If you think you should get higher conversions ie. your conversion rate is low, then it might be time to take a look more broadly at what you are offering people. It’s no use blaming the marketing if the product is simply unattractive, after all, and that is something that you will really want to bear in mind here. If your product seems to meet customer needs as reflected by good reviews and repeat purchases, then it’s time to look at your landing pages for the following problems then fix the problem:
- Landing pages are too busy and aren’t appealing. You can detect this problem by assessing “time on page” for all your landing pages.
- Your messaging isn’t convincing buyers to click on links. To assess this, look at the click ratio for the page, called the click-through rate (CTR). If visitors take the time to scan the page but don’t click, maybe you’re not convincing them you can solve their problems better than competitors.
- Another reason you’re not getting the CTR you expect is that the button isn’t easy to find or the wording isn’t motivating clicks. Try changing the position, color, or wording on buttons to figure out the best combination using experiments that automate rotation and combinations of these elements to determine which version has the highest CTR.
- You may not share pricing on the landing page, which leaves visitors unsure about whether to click or not. Or, your price is too high (or low) so they aren’t interested.
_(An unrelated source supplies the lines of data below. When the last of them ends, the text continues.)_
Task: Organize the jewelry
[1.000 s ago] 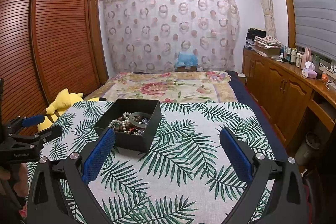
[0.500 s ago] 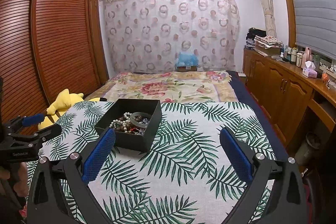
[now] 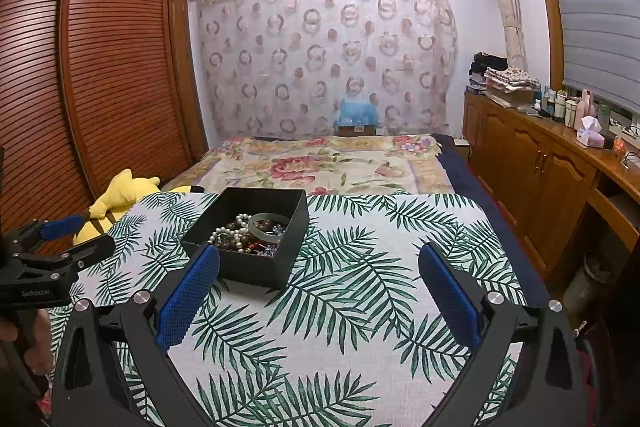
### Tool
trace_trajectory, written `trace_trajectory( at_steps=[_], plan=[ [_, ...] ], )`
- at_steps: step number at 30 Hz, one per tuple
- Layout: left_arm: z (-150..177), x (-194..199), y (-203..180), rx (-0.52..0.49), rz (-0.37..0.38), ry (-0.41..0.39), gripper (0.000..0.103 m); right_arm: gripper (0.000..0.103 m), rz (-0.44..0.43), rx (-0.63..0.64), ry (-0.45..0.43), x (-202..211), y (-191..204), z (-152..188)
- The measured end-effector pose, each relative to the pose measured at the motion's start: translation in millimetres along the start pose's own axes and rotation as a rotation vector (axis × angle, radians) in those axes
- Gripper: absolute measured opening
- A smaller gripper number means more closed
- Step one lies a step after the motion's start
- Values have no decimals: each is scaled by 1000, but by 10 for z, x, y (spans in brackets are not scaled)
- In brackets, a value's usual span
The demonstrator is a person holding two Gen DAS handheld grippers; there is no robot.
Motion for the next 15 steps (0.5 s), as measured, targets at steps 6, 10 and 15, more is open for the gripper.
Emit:
trace_trajectory(
  at_steps=[6, 10, 15],
  plan=[
    [1, -1, 0, 1, -1, 0, 95, 101, 1, 1, -1, 1, 0, -1],
    [4, 1, -2, 0, -1, -1, 95, 101, 0, 2, -1, 1, 8, 1],
    [6, -2, -1, 0, -1, 0, 95, 101, 0, 1, -1, -1, 7, 3]
  ],
)
Point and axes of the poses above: each gripper's, at about its wrist camera, not at the fingertips, and x roughly against the way its jaws point, y to its left, z to its underside, the point moved 7 cm from there along -x, roughly the way its jaws point, and after that the axes turned 15 degrees about -z, right-handed, at the moved point
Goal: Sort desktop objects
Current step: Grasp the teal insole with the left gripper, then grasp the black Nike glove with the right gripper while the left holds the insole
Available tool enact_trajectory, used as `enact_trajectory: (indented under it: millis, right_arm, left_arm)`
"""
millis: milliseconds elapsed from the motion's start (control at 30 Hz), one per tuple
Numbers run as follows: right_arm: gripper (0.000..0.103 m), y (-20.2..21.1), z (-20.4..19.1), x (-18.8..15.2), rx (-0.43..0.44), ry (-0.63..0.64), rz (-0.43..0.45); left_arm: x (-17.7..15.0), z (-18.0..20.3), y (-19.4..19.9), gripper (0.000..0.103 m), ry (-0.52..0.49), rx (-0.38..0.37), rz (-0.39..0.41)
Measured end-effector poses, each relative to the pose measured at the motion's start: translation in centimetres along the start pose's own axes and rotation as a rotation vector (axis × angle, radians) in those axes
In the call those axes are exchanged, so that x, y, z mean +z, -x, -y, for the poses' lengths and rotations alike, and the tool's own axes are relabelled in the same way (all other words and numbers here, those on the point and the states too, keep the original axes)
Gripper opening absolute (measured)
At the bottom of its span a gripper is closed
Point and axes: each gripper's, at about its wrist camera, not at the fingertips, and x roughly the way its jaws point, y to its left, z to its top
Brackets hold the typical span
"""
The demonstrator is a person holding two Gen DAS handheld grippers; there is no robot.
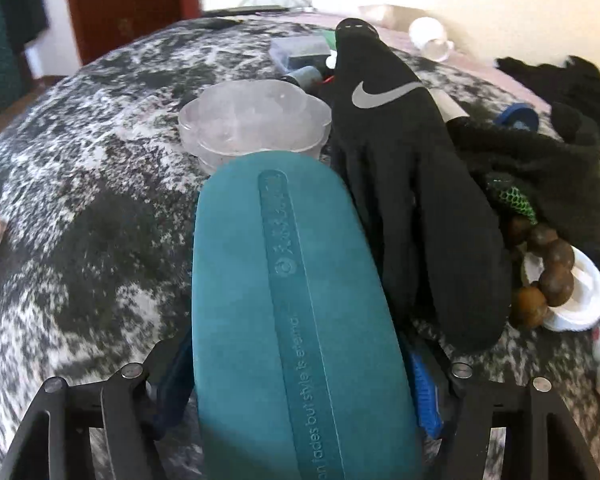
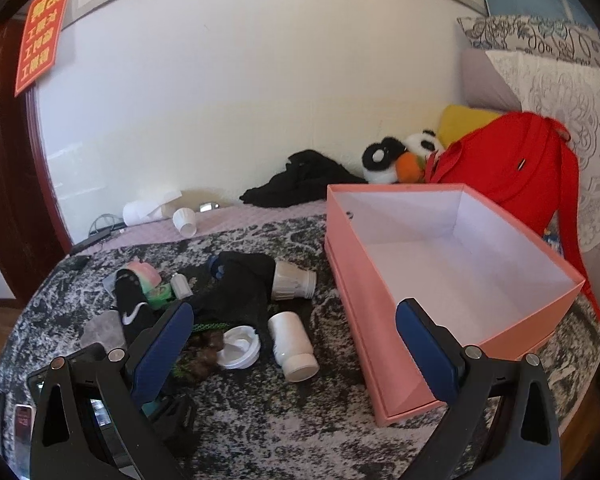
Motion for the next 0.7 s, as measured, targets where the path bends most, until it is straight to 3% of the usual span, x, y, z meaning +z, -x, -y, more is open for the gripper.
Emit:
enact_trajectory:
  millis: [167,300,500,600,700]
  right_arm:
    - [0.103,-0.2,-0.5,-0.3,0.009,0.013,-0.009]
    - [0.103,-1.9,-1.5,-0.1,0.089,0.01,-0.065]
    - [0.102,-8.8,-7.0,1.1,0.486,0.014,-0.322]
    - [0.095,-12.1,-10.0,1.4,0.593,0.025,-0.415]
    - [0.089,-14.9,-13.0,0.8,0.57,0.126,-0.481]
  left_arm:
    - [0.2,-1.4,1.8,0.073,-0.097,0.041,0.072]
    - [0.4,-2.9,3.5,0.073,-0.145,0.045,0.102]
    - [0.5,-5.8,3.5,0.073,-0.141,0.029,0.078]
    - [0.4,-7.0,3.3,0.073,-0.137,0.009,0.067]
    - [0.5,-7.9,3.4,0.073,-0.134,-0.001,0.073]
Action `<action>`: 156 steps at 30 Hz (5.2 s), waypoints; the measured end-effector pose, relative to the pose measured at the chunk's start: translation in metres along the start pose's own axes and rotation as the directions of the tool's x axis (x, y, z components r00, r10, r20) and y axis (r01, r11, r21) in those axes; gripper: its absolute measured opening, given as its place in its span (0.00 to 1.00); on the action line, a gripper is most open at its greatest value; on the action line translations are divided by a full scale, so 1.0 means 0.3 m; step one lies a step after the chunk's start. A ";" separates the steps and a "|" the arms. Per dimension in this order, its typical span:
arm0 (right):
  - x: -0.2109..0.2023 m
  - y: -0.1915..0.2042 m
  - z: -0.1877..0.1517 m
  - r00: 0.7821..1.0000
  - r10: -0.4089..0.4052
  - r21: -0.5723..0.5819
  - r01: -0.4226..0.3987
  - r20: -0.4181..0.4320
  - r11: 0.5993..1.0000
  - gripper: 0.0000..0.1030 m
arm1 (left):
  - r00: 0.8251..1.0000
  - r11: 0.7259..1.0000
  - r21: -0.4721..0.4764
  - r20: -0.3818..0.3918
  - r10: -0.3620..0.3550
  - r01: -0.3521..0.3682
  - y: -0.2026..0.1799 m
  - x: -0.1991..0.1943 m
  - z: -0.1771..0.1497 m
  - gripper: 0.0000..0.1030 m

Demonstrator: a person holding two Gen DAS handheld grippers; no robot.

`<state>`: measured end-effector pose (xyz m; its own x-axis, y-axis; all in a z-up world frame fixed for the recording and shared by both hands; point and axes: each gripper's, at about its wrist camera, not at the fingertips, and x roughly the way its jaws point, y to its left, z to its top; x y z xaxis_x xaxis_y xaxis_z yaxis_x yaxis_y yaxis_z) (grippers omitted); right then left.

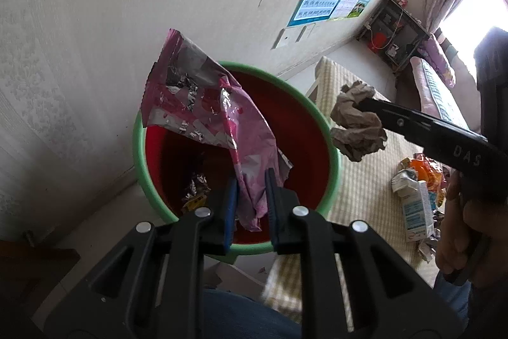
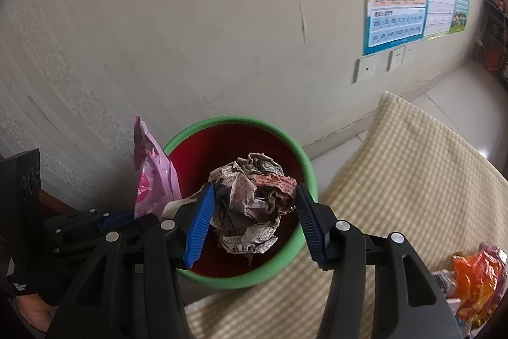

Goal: Collect trash
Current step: 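Carry both items over the red bin and open both tools to drop them, then move both tools back over the remaining pile, then grasp the white milk carton with the left tool while the right tool grasps the gold wrapper, then lift the milk carton with the left tool while the right tool carries the gold wrapper toward the bin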

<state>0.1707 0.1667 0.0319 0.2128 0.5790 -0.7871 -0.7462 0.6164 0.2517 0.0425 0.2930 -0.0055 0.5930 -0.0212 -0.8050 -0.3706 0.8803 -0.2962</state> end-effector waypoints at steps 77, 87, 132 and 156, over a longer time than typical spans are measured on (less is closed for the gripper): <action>-0.765 -0.811 -0.733 0.922 -0.386 0.474 0.333 0.015 0.815 0.93 | 0.982 0.928 0.329 -0.133 -0.136 0.173 -0.979 0.120 -0.276 0.95; -0.697 -0.916 -0.753 0.926 -0.375 0.499 0.343 -0.039 0.796 0.93 | 0.973 0.931 0.324 -0.205 -0.108 0.171 -1.051 0.251 -0.306 0.95; -0.657 -0.920 -0.687 0.946 -0.323 0.501 0.297 -0.037 0.813 0.17 | 0.952 0.947 0.222 -0.250 -0.174 0.232 -0.950 0.236 -0.306 0.40; -0.650 -0.854 -0.689 0.954 -0.299 0.476 0.273 -0.022 0.836 0.17 | 0.948 0.961 0.249 -0.315 -0.034 0.117 -0.917 0.339 -0.366 0.37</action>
<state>0.1899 -0.2143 0.0045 0.4127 0.3562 -0.8383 -0.2658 0.9274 0.2633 0.1261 -0.0034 -0.0624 0.3499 -0.1995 -0.9153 -0.1083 0.9619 -0.2510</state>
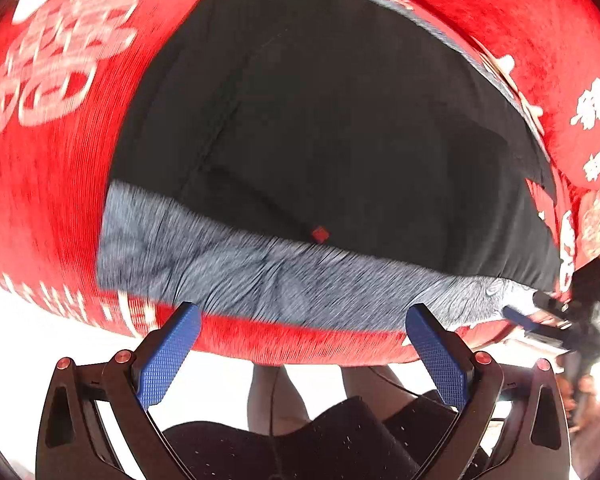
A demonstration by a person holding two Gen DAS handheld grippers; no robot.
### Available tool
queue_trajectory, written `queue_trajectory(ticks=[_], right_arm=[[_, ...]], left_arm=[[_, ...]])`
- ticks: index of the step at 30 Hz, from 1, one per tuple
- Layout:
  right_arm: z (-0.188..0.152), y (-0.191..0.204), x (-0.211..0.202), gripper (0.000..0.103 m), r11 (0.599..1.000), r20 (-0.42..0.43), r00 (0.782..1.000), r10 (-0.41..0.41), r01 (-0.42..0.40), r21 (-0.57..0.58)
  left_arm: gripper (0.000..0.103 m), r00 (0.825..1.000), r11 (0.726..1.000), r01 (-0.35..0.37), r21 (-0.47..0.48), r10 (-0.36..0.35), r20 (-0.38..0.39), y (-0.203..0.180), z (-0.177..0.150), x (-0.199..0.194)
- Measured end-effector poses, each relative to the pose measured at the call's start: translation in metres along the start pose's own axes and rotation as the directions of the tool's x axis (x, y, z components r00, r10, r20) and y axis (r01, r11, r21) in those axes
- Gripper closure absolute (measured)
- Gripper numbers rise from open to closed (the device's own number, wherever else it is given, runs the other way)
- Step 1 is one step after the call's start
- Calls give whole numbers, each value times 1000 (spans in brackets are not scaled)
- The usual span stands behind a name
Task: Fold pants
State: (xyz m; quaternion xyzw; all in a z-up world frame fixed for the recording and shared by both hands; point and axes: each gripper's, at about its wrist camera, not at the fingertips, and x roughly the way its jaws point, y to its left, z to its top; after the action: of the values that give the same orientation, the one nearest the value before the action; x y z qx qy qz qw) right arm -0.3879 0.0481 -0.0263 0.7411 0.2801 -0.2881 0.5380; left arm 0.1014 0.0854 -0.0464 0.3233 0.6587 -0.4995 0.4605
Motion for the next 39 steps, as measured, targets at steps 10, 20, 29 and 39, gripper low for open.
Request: queue_trajectory(ticks=[10, 20, 29, 39], right_arm=[[-24, -51, 23, 21, 972, -28, 980, 197, -192, 138], [-23, -60, 20, 22, 926, 91, 939, 332, -342, 159], [-14, -45, -10, 95, 913, 167, 923, 347, -373, 163], [87, 37, -77, 95, 935, 114, 928, 355, -349, -65]], left_arm=[[0, 990, 980, 139, -144, -141, -2, 42, -4, 32], [17, 980, 963, 196, -185, -190, 49, 42, 12, 26], [73, 982, 967, 188, -174, -181, 55, 55, 13, -6], [73, 913, 970, 231, -71, -191, 361, 1, 103, -91]])
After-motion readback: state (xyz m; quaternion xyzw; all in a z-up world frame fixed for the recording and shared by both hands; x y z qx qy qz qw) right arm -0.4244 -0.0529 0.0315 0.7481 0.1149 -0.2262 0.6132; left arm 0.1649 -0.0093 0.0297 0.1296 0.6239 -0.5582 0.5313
Learn more about how pricing impacts sales in this post.
Poor audience understanding
But perhaps the single most common reason why marketing fails is a lack of understanding of who your audience is and how you should try to communicate with them. That’s why whenever you are in doubt about your marketing, it’s usually helpful to spend some time trying to get to a closer and fuller understanding of your customer, who they are and what they are all about. That is often a really helpful way to make sure that you are improving things.
I hope you found this post and can now assess whether your marketing struggling is real or a normal fluctuation and can use one of the fixes I identified to improve market performance.